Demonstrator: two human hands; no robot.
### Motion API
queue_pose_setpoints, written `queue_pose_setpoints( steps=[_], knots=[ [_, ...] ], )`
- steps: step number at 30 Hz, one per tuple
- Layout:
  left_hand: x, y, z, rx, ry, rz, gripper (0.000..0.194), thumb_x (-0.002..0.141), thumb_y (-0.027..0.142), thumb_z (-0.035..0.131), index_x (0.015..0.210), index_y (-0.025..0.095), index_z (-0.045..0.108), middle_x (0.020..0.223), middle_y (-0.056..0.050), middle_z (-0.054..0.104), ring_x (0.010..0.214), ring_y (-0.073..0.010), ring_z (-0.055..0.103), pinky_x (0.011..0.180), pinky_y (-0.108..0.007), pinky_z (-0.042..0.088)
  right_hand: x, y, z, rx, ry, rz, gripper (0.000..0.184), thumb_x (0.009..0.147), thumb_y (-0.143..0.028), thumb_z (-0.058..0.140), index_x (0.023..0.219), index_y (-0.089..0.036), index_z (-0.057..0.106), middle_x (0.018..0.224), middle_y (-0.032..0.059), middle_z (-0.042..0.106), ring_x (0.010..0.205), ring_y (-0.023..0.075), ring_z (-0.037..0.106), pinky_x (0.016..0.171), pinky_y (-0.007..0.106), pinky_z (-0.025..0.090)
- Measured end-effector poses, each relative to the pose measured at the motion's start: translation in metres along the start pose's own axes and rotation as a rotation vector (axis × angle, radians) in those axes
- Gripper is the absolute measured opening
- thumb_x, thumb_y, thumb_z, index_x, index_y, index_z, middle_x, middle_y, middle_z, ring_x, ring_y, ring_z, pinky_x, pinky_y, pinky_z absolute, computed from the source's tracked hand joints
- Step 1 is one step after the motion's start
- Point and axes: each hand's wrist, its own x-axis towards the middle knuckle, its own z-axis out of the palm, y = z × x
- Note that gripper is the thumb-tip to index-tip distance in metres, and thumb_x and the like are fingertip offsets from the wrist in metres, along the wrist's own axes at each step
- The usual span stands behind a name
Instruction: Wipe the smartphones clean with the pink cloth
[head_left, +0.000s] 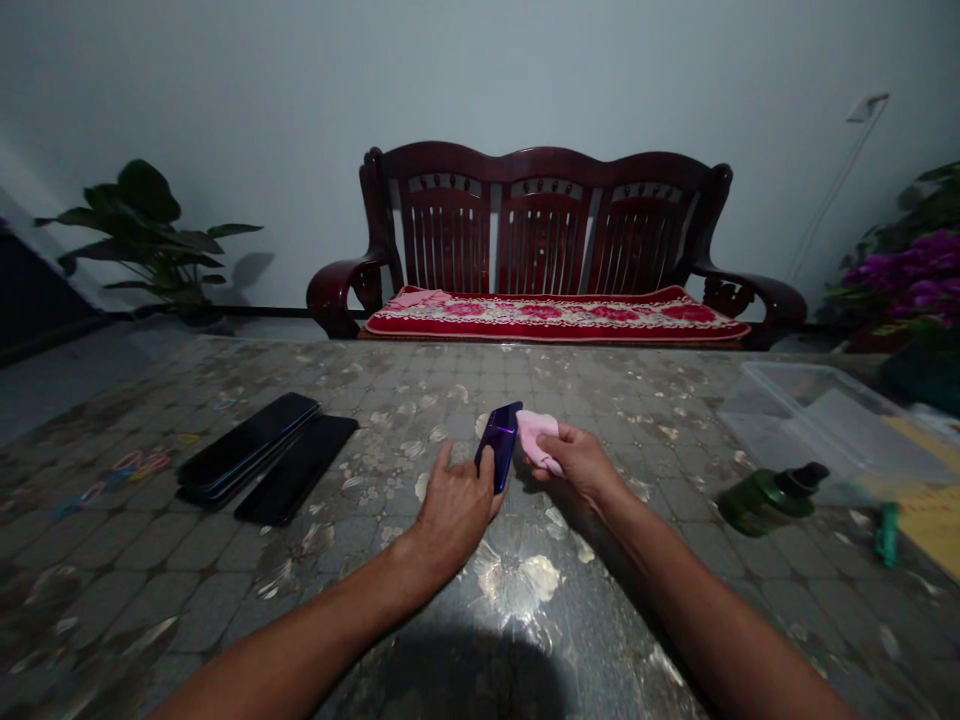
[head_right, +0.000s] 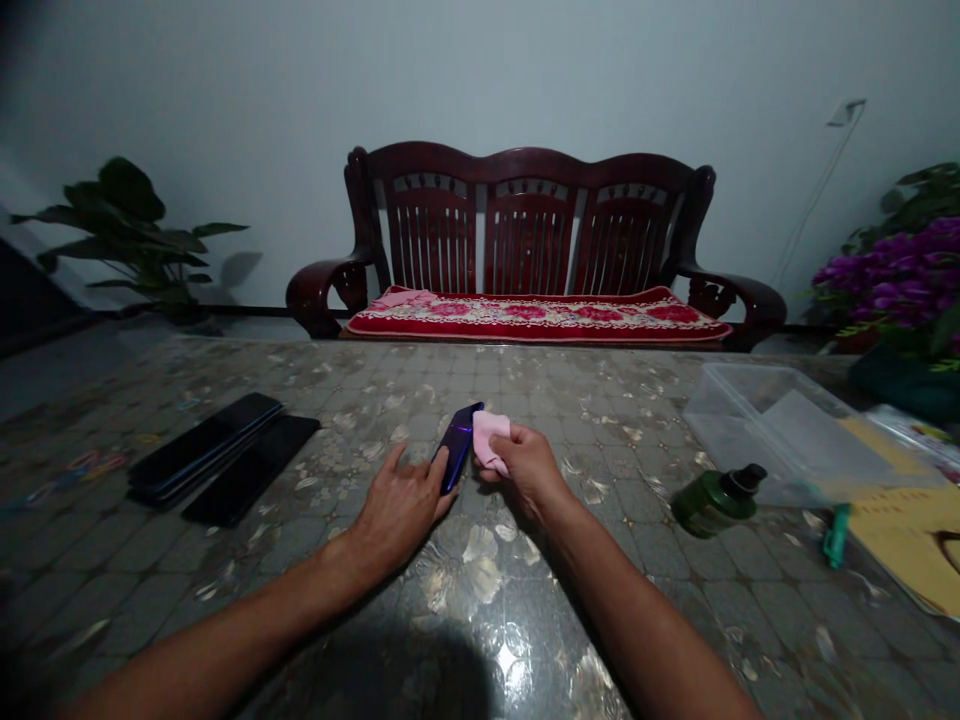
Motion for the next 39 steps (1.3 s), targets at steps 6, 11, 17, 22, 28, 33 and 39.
queue_pose_setpoints(
  steps=[6, 11, 17, 22, 28, 33, 39],
  knots=[
    [-0.013, -0.005, -0.009, -0.049, -0.026, 0.024, 0.038, 0.097, 0.035, 0.06, 0.126, 0.011, 0.06, 0.079, -0.009, 0.077, 0.07, -0.0254, 0.073, 0.112, -0.052, 0.035, 0.016, 0.003, -0.006, -0.692, 0.081, -0.655, 0.022, 0.088, -0.019, 0.052, 0.088, -0.017, 0.074, 0.093, 0.0082, 0.065, 0.089, 0.0201, 0.06, 0.084, 0.032, 0.051],
    [-0.016, -0.008, -0.009, -0.088, -0.007, 0.047, 0.038, 0.098, 0.034, 0.057, 0.129, 0.012, 0.058, 0.084, -0.009, 0.078, 0.076, -0.0245, 0.073, 0.116, -0.052, 0.029, 0.014, 0.007, -0.009, -0.906, 0.038, -0.847, 0.026, 0.093, -0.013, 0.046, 0.094, -0.016, 0.071, 0.097, 0.0101, 0.062, 0.089, 0.0195, 0.059, 0.081, 0.029, 0.048],
    [-0.012, -0.006, -0.022, -0.124, -0.128, -0.002, 0.034, 0.1, 0.031, 0.053, 0.129, 0.014, 0.059, 0.09, -0.009, 0.079, 0.084, -0.0252, 0.075, 0.12, -0.053, 0.026, 0.007, 0.016, -0.006, -0.915, 0.002, -0.999, 0.024, 0.092, -0.007, 0.047, 0.094, -0.018, 0.069, 0.093, 0.0077, 0.059, 0.086, 0.0185, 0.057, 0.075, 0.027, 0.048],
    [-0.01, -0.006, -0.028, -0.158, -0.184, -0.032, 0.034, 0.101, 0.03, 0.051, 0.131, 0.015, 0.059, 0.097, -0.011, 0.079, 0.09, -0.0269, 0.075, 0.121, -0.054, 0.024, -0.011, 0.02, 0.001, -0.88, -0.136, -1.063, 0.033, 0.092, -0.004, 0.047, 0.111, -0.02, 0.069, 0.095, 0.0071, 0.059, 0.09, 0.0189, 0.057, 0.078, 0.028, 0.05],
    [-0.01, -0.008, -0.03, -0.199, -0.223, -0.04, 0.032, 0.1, 0.03, 0.053, 0.128, 0.014, 0.06, 0.1, -0.012, 0.078, 0.095, -0.0273, 0.074, 0.12, -0.053, 0.026, 0.002, 0.021, -0.008, -0.942, -0.049, -1.074, 0.035, 0.091, -0.005, 0.049, 0.115, -0.021, 0.069, 0.095, 0.0066, 0.057, 0.088, 0.0192, 0.057, 0.076, 0.028, 0.049],
    [-0.01, -0.009, -0.032, -0.235, -0.227, -0.046, 0.032, 0.1, 0.028, 0.053, 0.128, 0.014, 0.06, 0.102, -0.013, 0.078, 0.095, -0.0271, 0.074, 0.12, -0.053, 0.027, 0.018, 0.022, -0.017, -0.947, 0.098, -0.995, 0.024, 0.093, -0.008, 0.05, 0.1, -0.019, 0.07, 0.092, 0.0066, 0.057, 0.084, 0.0186, 0.056, 0.073, 0.028, 0.048],
    [-0.009, -0.011, -0.033, -0.263, -0.214, -0.065, 0.03, 0.1, 0.026, 0.052, 0.127, 0.017, 0.061, 0.099, -0.011, 0.079, 0.095, -0.0261, 0.074, 0.12, -0.053, 0.026, -0.001, 0.025, -0.006, -0.914, -0.062, -1.096, 0.033, 0.092, -0.005, 0.048, 0.112, -0.019, 0.069, 0.093, 0.0069, 0.058, 0.085, 0.0182, 0.057, 0.074, 0.028, 0.049]
  ],
)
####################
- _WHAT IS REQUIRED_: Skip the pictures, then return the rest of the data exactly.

- _ANSWER FOR THE TASK_:
Demonstrator: two human hands; no robot.
### Motion API
queue_pose_setpoints, written `queue_pose_setpoints( steps=[_], knots=[ [_, ...] ], )`
- steps: step number at 30 Hz, one per tuple
- Layout:
  left_hand: x, y, z, rx, ry, rz, gripper (0.000..0.194), thumb_x (-0.002..0.141), thumb_y (-0.027..0.142), thumb_z (-0.035..0.131), index_x (0.015..0.210), index_y (-0.025..0.095), index_z (-0.045..0.108), middle_x (0.020..0.223), middle_y (-0.056..0.050), middle_z (-0.054..0.104), ring_x (0.010..0.214), ring_y (-0.073..0.010), ring_z (-0.055..0.103), pinky_x (0.011..0.180), pinky_y (-0.108..0.007), pinky_z (-0.042..0.088)
  right_hand: x, y, z, rx, ry, rz, gripper (0.000..0.184), thumb_x (0.009..0.147), thumb_y (-0.143..0.028), thumb_z (-0.058..0.140), index_x (0.023..0.219), index_y (-0.089..0.036), index_z (-0.057..0.106), middle_x (0.018..0.224), middle_y (-0.032..0.059), middle_z (-0.042..0.106), ring_x (0.010..0.205), ring_y (-0.023..0.075), ring_z (-0.037..0.106), pinky_x (0.016..0.171), pinky_y (-0.007..0.106), pinky_z (-0.025..0.090)
- Measured end-effector poses, each relative to the pose measured at the motion's start: translation in metres along the start pose's own axes and rotation as a rotation vector (axis × angle, radians) in those axes
- Gripper is the absolute measured opening
- thumb_x, thumb_y, thumb_z, index_x, index_y, index_z, middle_x, middle_y, middle_z, ring_x, ring_y, ring_z, pinky_x, pinky_y, pinky_z absolute, computed from the source's tracked hand joints
- Step 1 is one step after the motion's start
- Point and axes: each hand's wrist, its own x-axis towards the middle knuckle, its own z-axis out of the palm, y = z × x
- Note that gripper is the thumb-tip to index-tip distance in metres, and thumb_x and the like are fingertip offsets from the wrist in metres, along the wrist's own axes at each step
- The usual span stands behind a name
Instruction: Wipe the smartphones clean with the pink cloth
[head_left, +0.000s] 
[head_right, +0.000s] 
Motion for the next 39 steps (1.3 s), targets at steps 6, 11, 17, 22, 28, 33 and 39.
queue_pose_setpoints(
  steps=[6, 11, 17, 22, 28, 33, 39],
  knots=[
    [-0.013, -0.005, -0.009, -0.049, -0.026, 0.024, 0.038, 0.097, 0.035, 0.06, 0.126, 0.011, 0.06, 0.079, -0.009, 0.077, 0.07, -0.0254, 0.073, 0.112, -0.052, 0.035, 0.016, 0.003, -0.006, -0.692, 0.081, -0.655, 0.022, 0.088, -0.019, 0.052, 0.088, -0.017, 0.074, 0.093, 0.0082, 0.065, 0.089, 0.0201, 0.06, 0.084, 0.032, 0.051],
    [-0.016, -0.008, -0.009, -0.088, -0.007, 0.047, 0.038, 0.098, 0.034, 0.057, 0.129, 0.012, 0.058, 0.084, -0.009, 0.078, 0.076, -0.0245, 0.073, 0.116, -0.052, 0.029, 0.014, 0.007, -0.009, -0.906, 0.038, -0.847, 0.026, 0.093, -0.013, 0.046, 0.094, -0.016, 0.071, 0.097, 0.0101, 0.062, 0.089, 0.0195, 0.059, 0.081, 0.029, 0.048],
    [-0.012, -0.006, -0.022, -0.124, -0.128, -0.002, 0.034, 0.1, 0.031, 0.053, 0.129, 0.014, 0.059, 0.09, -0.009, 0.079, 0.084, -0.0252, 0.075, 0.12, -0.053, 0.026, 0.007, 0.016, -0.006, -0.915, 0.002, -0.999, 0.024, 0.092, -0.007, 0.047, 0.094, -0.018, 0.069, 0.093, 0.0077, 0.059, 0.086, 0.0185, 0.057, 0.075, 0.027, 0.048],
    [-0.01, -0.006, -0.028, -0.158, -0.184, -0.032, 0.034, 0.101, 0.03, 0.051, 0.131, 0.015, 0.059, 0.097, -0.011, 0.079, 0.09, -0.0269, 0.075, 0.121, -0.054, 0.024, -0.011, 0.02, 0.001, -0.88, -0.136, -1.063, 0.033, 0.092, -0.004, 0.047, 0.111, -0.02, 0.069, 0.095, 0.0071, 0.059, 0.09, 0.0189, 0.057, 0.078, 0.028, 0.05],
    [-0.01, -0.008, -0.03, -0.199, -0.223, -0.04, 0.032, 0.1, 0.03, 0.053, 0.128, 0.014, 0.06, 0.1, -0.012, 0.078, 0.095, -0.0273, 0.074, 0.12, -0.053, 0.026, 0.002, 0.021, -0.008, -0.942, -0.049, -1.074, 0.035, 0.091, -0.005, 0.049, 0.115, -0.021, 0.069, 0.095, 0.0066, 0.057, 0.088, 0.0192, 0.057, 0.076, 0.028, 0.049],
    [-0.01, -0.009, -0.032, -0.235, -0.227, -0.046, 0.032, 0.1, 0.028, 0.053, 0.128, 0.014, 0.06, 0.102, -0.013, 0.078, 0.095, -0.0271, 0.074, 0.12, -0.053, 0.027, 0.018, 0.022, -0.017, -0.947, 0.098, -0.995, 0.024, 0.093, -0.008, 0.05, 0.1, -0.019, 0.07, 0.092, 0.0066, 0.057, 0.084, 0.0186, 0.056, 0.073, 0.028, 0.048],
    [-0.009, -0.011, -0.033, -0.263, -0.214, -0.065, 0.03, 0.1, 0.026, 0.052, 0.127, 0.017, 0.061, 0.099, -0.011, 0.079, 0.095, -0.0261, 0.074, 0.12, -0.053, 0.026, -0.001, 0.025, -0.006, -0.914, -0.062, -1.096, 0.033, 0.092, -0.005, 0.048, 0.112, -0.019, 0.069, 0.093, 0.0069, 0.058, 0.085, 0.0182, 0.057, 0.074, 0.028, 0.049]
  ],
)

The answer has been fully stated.